Hacker News new | ask | show | jobs
by rejectedandsad 1763 days ago
Basically, all of this seems to wind down into the fact that Amazon engineers are lesser and less worthy than everyone else and that even Amazon engineers know about this.

Why the hell should I even continue if that's the case? I make a pittance and everyone in society thinks of me as a untermensch.

3 comments

Hold up.

Let's keep it in perspective here. "Worthy" of what? Dignity? Respect? Every human is worthy of those things.

I don't work FAANG, never even gotten a callback interview. I am a decent software engineer at a small company. I do pretty boring things, in pretty boring tech. I don't even understand how our k8s deploy works. I have to imagine your "pittance" of a salary at Amazon is higher than mine.

But none of that is embarrassing to me. It's just a job. It's not something that defines who I am. I clock out at my 8 hour mark and I go do things I love with people I love.

Comparison is the thief of joy. You aren't measured against anyone else, least of all other FAANG employees here showing off the best side of themselves. Be proud of yourself, and don't let your job define you. You are worth more as a human than your job title, and certainly the company you work for.

I don't know that you should continue since it is severely affecting you but I doubt that focusing on other people's tier rankings of Amazon engs is healthy or beneficial in any way. A lot of people overdo the whole "don't listen to what other people say" (external judgments can be valuable & insightful), but naturally it's possible to overdo the opposite.

AFAICT, Amazon has a terrible reputation because they are abusive and are known to hire-to-fire. If you don't feel abused and you've stuck around long enough to be confident that you weren't just hired to fill a firing quota, then these criticisms don't really apply.

Basically all big companies are large enough to offer a mix of good & bad experiences, prevailing reputation is going to be an average of that mix.
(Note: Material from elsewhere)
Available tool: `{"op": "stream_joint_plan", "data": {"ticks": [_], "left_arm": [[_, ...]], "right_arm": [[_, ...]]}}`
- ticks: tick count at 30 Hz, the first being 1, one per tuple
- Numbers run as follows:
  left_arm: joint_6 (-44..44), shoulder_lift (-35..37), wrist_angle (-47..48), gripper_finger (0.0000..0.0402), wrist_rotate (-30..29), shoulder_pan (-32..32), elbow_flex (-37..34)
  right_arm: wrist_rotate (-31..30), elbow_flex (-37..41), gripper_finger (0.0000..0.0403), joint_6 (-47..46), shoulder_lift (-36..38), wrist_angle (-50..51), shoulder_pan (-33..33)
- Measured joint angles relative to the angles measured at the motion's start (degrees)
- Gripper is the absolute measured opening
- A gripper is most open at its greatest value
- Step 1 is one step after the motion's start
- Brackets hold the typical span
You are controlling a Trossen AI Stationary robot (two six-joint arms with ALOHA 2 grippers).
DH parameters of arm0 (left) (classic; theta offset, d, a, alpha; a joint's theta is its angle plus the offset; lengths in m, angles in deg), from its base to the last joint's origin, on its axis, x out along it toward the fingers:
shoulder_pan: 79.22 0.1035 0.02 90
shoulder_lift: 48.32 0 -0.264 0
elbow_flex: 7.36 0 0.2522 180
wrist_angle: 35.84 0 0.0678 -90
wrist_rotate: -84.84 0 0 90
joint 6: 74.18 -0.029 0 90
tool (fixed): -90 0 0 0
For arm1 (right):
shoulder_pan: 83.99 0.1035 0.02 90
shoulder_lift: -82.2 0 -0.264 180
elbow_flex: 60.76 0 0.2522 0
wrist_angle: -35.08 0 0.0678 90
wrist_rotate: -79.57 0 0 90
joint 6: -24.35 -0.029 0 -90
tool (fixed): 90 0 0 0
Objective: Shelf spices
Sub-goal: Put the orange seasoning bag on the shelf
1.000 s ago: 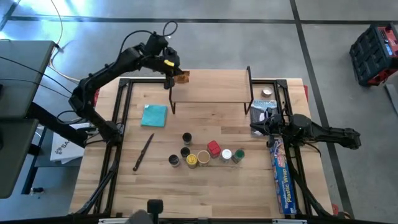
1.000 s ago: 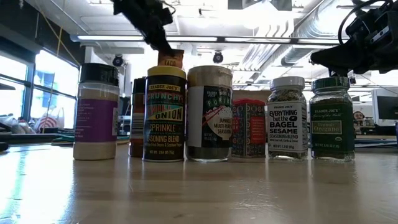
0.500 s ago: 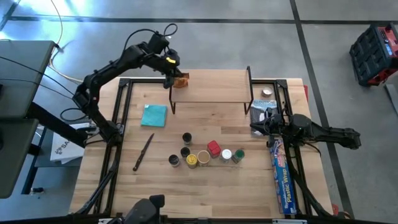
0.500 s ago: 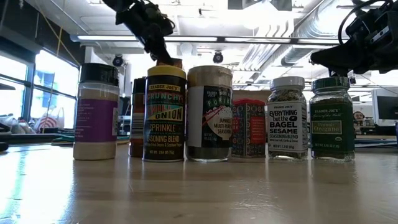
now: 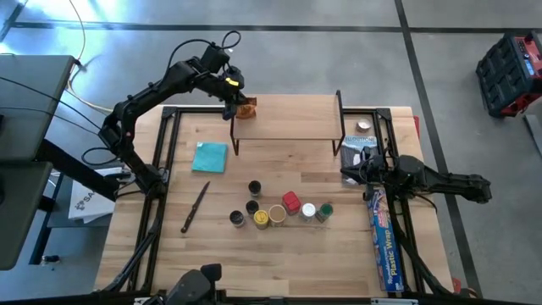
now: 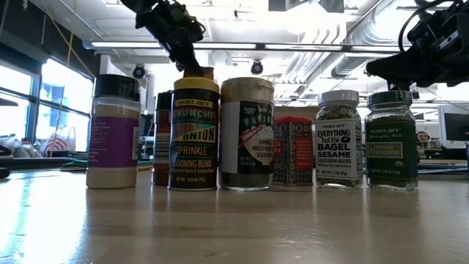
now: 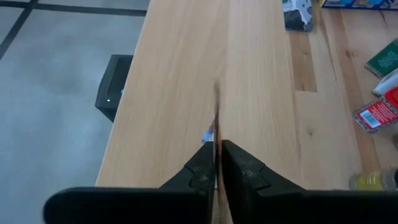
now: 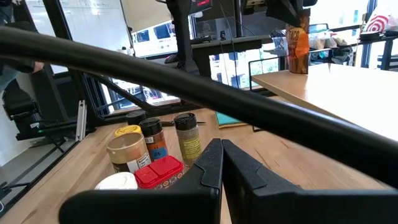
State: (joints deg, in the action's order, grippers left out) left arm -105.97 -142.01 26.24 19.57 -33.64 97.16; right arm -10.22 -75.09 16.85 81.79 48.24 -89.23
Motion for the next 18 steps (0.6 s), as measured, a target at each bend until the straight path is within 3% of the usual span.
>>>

But your own experience isn't an average, you don't have to measure it against some public reputation. Public reputation is for outsiders, it's for people to forecast what outcomes are likely before joining. It's not for you. When you can see sunny skies with your own eyes, you don't look at the weather forecast.

I intentionally didn't say anything about the engineers/ICs at Amazon. Amazon does some things incredibly well, and their culture and practices have clearly delivered some impressive results. It clearly has a number of good employees. I have friends as well as former and current colleagues who previously worked there. They're good people.

My comments were centered on the company's management structure, performance incentives, and business model.